Brian Burke is a really sharp football analytics guy, and he has a metric called EPA (Expected Points Added) that I reference a lot. Some other advanced stats show the Seahawks as clearly superior to the Cardinals, but he has them exactly the same.

This is less an indictment of Seattle than it is me just thinking Arizona shouldn’t get more than a touchdown in almost any matchup.

CLE to win +210

I also like the Browns this week. They opened as six-point home dogs, but have since moved to 5.5 despite getting only 24% of bets, i.e. sharp money seems to be on them.

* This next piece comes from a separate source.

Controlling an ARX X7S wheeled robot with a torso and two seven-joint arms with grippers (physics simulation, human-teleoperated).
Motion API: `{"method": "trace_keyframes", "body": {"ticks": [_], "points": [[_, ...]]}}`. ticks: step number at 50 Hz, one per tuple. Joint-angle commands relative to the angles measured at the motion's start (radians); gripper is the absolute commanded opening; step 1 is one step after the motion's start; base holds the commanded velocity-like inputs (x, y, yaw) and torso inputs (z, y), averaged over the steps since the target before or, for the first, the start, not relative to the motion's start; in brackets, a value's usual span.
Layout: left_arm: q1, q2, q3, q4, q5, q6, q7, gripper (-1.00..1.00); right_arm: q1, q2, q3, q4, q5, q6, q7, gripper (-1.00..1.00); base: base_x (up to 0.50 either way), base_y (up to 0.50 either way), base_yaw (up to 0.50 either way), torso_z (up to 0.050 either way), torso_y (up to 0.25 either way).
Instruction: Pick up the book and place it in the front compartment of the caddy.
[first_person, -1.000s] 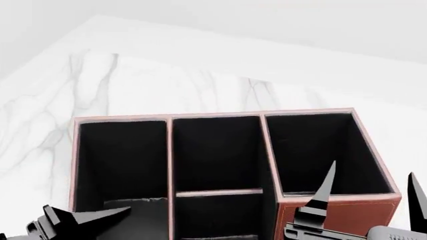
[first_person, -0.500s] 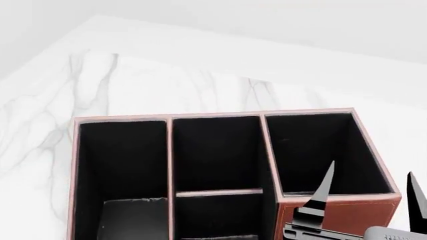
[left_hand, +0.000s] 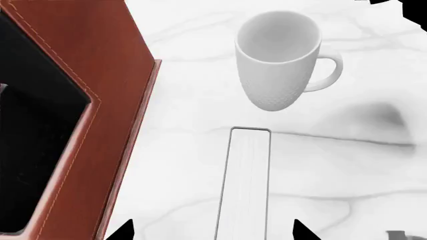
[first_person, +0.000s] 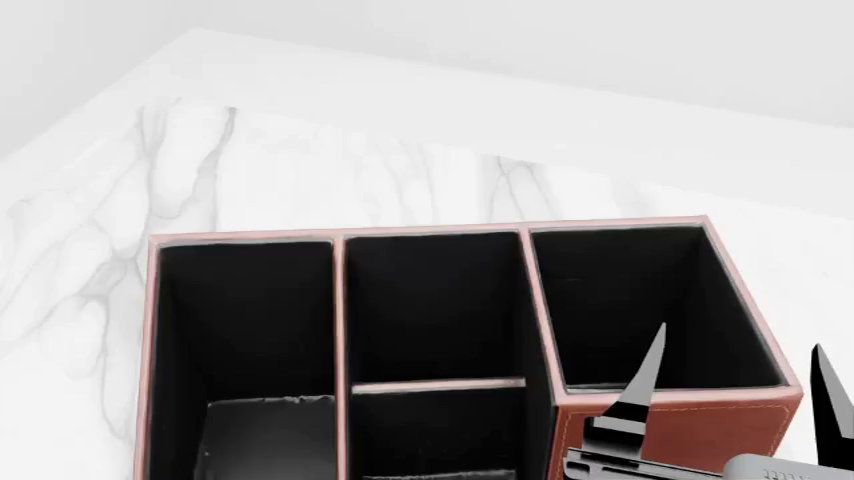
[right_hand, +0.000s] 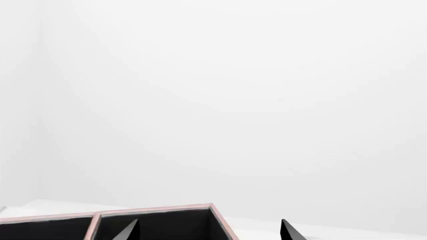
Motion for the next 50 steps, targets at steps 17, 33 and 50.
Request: {"method": "trace_keyframes", "body": {"ticks": [17,33,50], "points": [[-0.071,-0.026,0.276,-0.102,0.236,0.181,0.146,1.0,-0.008,-0.01,0.022,-0.001,-0.001,-0.025,-0.017,1.0,0.0,0.0,0.0,0.0,0.0],[-0.063,-0.024,0.345,-0.254,0.337,0.324,0.181,1.0,-0.008,-0.006,0.016,0.004,-0.001,-0.031,-0.011,1.0,0.0,0.0,0.0,0.0,0.0],[-0.062,-0.022,0.419,-0.319,0.451,0.425,0.173,-1.0,-0.008,0.0,0.013,0.006,0.002,-0.037,-0.005,1.0,0.0,0.0,0.0,0.0,0.0]]}}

At 5.5, I’d rather just take Cleveland to win straight up at +210.

Read of the Week

Ego Is the Enemy by Ryan Holiday

If you have any interest in marketing, you’ll like Holiday’s other books. This is one of my favorites, though, and it helps drive home a point I think is useful in every aspect of life, which is that you’re probably not as funny, smart, good-looking, or athletic as you think you are, and realizing that is the first step toward success.

As it applies to DFS, I pretty much guarantee you’re not as good as you think you are. You know football inside and out? Cool, it doesn’t matter. Not only does almost everyone else, but knowing football is way, way less important than you might think in being good at daily fantasy football. The biggest leap I made as a player was when I stopped pretending I’m never wrong, accepted I’ll be wrong very often, and then instead tried to figure out ways to benefit from others’ overconfidence.

Deep down, I know you know you suck at predicting football outcomes. We all do. Just admit it and figure out how to beat the game in other ways.